Assignment
Only text is carried over. Reproduce the entries below exactly.

##### Records for the task

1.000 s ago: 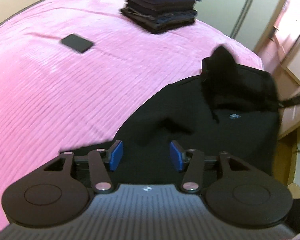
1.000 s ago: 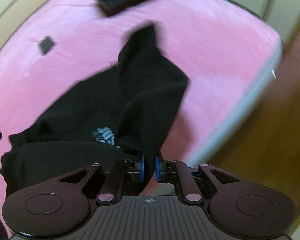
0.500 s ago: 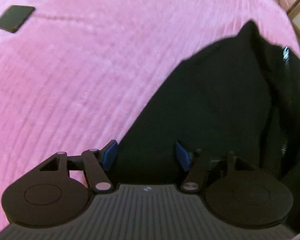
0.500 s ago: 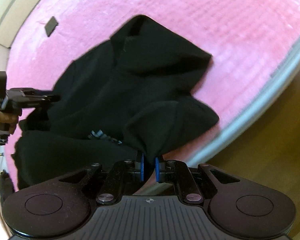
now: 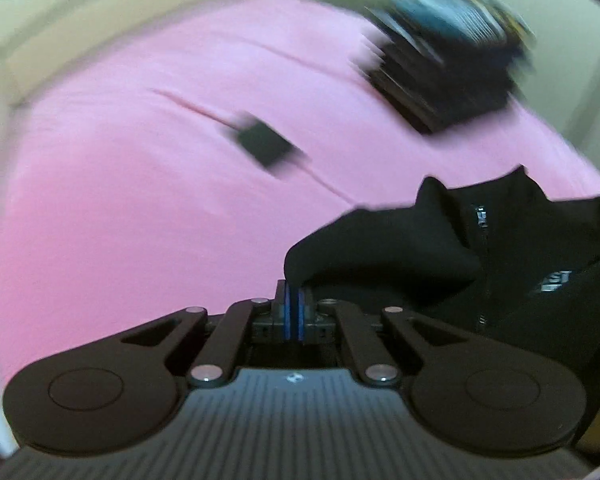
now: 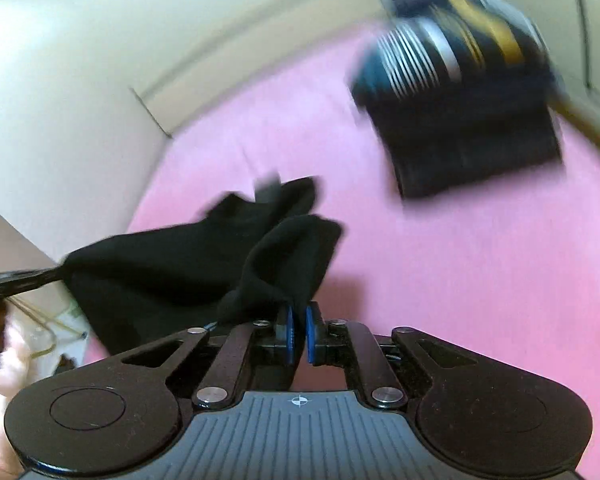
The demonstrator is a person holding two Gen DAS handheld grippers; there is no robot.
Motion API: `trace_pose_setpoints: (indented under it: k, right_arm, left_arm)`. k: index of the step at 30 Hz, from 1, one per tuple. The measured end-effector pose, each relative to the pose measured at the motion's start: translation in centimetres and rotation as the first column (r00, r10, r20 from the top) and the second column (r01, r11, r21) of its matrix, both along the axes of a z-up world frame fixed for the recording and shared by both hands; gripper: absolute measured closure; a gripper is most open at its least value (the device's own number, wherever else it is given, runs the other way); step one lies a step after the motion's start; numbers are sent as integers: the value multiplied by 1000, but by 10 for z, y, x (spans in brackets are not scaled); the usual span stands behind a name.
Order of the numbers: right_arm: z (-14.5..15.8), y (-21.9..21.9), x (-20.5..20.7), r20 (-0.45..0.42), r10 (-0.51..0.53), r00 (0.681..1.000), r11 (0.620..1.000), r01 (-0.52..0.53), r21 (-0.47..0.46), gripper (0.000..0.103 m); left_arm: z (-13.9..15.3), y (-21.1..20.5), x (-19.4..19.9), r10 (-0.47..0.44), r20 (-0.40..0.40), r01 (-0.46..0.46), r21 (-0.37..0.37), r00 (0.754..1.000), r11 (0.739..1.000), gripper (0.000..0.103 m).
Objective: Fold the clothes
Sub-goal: 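Lay the jacket flat on the bed and open both grippers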
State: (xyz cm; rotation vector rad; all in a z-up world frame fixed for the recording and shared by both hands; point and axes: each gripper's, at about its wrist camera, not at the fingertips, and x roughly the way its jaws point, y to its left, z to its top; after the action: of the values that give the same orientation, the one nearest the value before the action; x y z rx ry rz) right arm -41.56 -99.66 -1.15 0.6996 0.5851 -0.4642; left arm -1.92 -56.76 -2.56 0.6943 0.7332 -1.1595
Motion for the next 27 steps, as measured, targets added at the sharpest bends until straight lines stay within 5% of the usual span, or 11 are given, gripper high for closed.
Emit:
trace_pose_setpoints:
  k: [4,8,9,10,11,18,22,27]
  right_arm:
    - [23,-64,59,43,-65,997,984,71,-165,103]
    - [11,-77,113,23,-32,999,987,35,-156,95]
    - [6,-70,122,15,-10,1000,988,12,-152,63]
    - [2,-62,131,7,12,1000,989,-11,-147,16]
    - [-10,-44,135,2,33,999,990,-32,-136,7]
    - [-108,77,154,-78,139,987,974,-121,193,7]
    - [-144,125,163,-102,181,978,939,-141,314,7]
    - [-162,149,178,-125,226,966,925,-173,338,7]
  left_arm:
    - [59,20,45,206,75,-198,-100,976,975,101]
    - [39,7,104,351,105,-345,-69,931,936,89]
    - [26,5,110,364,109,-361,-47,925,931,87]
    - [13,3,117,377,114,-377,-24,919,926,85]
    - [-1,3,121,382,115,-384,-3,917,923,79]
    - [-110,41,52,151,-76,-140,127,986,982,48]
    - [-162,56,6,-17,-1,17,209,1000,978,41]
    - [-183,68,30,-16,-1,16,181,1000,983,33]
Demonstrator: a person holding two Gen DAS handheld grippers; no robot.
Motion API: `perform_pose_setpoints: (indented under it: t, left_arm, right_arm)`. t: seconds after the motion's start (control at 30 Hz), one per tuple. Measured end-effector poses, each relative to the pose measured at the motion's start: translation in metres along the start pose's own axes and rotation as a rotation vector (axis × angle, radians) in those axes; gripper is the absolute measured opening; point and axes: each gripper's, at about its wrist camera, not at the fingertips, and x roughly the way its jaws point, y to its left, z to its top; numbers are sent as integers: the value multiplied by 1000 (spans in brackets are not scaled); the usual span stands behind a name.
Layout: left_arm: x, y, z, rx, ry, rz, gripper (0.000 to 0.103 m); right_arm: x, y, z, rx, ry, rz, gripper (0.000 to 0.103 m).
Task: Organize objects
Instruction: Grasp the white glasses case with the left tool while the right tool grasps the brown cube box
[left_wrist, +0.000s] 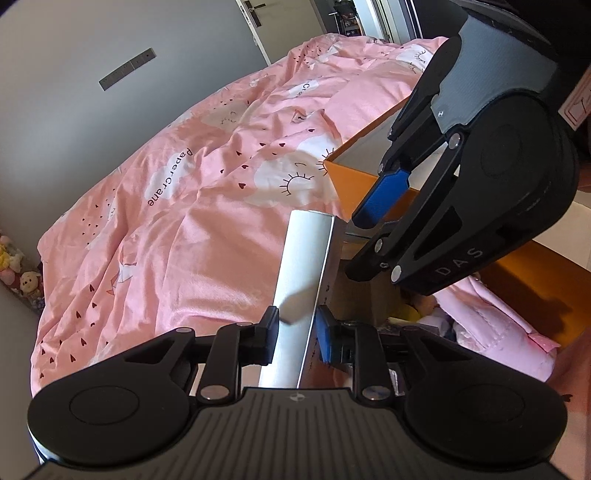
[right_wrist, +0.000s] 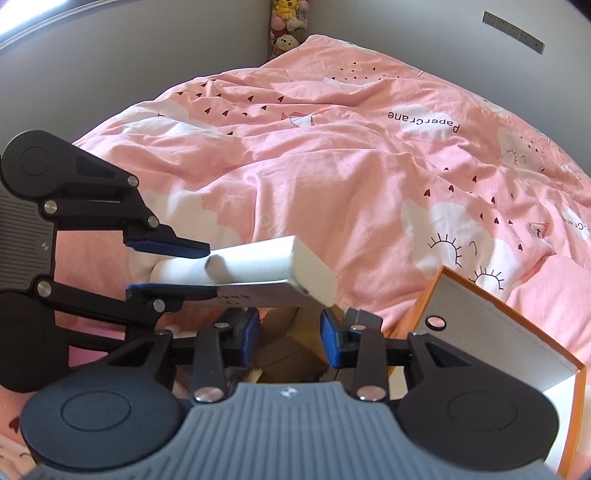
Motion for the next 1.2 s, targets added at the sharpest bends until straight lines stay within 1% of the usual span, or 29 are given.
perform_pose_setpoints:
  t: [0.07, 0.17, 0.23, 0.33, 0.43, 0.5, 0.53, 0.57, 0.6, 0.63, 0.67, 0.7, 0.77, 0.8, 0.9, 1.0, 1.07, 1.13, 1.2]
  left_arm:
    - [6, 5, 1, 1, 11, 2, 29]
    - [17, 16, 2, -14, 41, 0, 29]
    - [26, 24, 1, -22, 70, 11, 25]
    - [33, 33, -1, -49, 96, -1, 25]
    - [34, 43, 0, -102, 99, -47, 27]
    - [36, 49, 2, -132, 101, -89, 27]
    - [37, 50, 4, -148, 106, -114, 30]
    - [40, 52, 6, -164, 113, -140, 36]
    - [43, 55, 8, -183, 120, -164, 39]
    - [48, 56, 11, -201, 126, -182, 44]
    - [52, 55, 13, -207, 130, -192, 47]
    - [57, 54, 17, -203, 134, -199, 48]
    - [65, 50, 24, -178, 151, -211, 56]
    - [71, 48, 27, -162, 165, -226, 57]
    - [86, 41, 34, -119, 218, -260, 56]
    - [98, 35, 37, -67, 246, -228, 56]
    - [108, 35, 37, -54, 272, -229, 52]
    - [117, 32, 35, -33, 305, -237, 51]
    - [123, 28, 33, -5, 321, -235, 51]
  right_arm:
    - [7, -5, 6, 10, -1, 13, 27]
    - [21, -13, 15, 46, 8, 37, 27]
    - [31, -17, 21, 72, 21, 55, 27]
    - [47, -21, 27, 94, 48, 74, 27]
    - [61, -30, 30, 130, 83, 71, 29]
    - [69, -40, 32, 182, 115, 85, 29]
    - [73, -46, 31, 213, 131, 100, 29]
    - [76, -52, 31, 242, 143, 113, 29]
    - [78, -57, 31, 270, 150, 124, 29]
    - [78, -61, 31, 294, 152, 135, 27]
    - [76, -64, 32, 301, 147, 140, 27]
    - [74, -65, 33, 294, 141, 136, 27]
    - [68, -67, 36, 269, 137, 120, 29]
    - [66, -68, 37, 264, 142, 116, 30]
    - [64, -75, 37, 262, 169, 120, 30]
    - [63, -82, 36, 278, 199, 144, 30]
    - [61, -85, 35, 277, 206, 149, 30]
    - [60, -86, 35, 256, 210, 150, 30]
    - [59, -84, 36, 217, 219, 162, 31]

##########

Response to this task
1.000 s ago: 
1.000 s ago: 
0.500 s ago: 
0.500 s ago: 
now: 
now: 
The demonstrator is a person holding two Gen DAS handheld grippers; there is no robot.
Motion API: `trace_pose_setpoints: (indented under it: k, right_arm, left_arm)`. k: index of the step at 30 Hz, from 1, one per tuple. The measured end-effector pose, each relative to the pose measured at the motion's start: translation in centimetres and rotation as the first column (r00, r10, r20 from the top) and the second column (r01, r11, r21) of its matrix, both along the axes of a z-up world frame fixed for the recording and shared by both hands; gripper: absolute measured closure; a gripper is most open at its least value (the device's own number, wherever else it is given, runs the other way); step one lies a step after the motion's start; numbers are sent as integers: the value multiplied by 1000, but by 10 for z, y, x (spans in brackets are not scaled); the usual span stands behind a name.
Order of the numbers: right_arm: z (-14.5..15.8), y (-21.9..21.9), x (-20.5..20.7), r20 (-0.45..0.42), r10 (-0.51..0.53), r00 (0.681..1.000), r11 (0.620..1.000), r01 (-0.52..0.53), r21 (-0.47..0.46), gripper (0.000..0.103 m); left_arm: z (-13.9..15.3), y (-21.1..20.5), x (-19.4..19.9), r10 (-0.47..0.44), r20 (-0.40..0.40), r01 (-0.46..0.46), r21 (-0.37..0.37), r00 (0.754..1.000), r11 (0.739..1.000), gripper (0.000..0.103 m).
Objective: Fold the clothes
Sub-goal: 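Lay the jacket flat on the bed and open both grippers
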State: (xyz cm; rotation vector rad; all in a z-up world frame fixed for the recording and shared by both hands; point and axes: each gripper's, at about its wrist camera, not at the fingertips, and x roughly the way its jaws point, y to its left, z to its top; after the action: of the values that give the same orientation, the one nearest the value before the action; x y z rx ry rz) right arm -41.56 -99.66 -1.15 0.6996 0.5851 -0.4642; left arm -1.92 -56.76 -2.56 0.6943 0.7332 -1.1595
Motion for the next 27 steps, as measured, targets added at the sharpest bends until straight lines stay within 5% of the usual span, or 11 are given, gripper high for closed.
Emit:
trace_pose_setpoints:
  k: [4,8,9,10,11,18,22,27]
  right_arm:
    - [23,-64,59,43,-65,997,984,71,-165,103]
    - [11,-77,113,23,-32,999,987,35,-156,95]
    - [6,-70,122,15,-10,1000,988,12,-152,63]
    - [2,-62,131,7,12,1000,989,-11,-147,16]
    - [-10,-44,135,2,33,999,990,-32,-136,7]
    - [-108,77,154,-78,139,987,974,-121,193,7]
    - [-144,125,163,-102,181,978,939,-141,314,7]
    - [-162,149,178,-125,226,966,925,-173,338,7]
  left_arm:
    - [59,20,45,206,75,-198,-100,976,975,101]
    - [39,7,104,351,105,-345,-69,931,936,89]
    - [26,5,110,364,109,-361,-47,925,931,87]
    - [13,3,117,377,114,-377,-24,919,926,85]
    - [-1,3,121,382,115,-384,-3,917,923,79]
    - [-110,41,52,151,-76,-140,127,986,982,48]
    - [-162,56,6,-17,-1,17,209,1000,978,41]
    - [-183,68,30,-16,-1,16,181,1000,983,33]
Demonstrator: a person holding two Gen DAS handheld grippers; no robot.
Motion API: `perform_pose_setpoints: (indented under it: t, left_arm, right_arm)`. t: seconds after the motion's start (control at 30 Hz), one per tuple. Measured end-effector poses, each relative to the pose measured at the motion's start: translation in metres along the start pose's own axes and rotation as a rotation vector (axis × angle, radians) in those axes; gripper is the absolute measured opening; point and axes: each gripper's, at about its wrist camera, not at the fingertips, and x roughly the way its jaws point, y to its left, z to its top; numbers are sent as integers: the value multiplied by 1000 (spans in brackets are not scaled); the usual span stands behind a name.
Layout: left_arm: x, y, z, rx, ry, rz, gripper (0.000 to 0.103 m); right_arm: x, y, z, rx, ry, rz, gripper (0.000 to 0.103 m).
Task: Organize objects
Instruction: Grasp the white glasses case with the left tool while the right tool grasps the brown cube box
[left_wrist, +0.000s] 
[right_wrist, +0.000s] 
Motion for the next 1.2 s, targets added at the sharpest bends until straight lines stay within 1% of the usual span, or 29 are given.
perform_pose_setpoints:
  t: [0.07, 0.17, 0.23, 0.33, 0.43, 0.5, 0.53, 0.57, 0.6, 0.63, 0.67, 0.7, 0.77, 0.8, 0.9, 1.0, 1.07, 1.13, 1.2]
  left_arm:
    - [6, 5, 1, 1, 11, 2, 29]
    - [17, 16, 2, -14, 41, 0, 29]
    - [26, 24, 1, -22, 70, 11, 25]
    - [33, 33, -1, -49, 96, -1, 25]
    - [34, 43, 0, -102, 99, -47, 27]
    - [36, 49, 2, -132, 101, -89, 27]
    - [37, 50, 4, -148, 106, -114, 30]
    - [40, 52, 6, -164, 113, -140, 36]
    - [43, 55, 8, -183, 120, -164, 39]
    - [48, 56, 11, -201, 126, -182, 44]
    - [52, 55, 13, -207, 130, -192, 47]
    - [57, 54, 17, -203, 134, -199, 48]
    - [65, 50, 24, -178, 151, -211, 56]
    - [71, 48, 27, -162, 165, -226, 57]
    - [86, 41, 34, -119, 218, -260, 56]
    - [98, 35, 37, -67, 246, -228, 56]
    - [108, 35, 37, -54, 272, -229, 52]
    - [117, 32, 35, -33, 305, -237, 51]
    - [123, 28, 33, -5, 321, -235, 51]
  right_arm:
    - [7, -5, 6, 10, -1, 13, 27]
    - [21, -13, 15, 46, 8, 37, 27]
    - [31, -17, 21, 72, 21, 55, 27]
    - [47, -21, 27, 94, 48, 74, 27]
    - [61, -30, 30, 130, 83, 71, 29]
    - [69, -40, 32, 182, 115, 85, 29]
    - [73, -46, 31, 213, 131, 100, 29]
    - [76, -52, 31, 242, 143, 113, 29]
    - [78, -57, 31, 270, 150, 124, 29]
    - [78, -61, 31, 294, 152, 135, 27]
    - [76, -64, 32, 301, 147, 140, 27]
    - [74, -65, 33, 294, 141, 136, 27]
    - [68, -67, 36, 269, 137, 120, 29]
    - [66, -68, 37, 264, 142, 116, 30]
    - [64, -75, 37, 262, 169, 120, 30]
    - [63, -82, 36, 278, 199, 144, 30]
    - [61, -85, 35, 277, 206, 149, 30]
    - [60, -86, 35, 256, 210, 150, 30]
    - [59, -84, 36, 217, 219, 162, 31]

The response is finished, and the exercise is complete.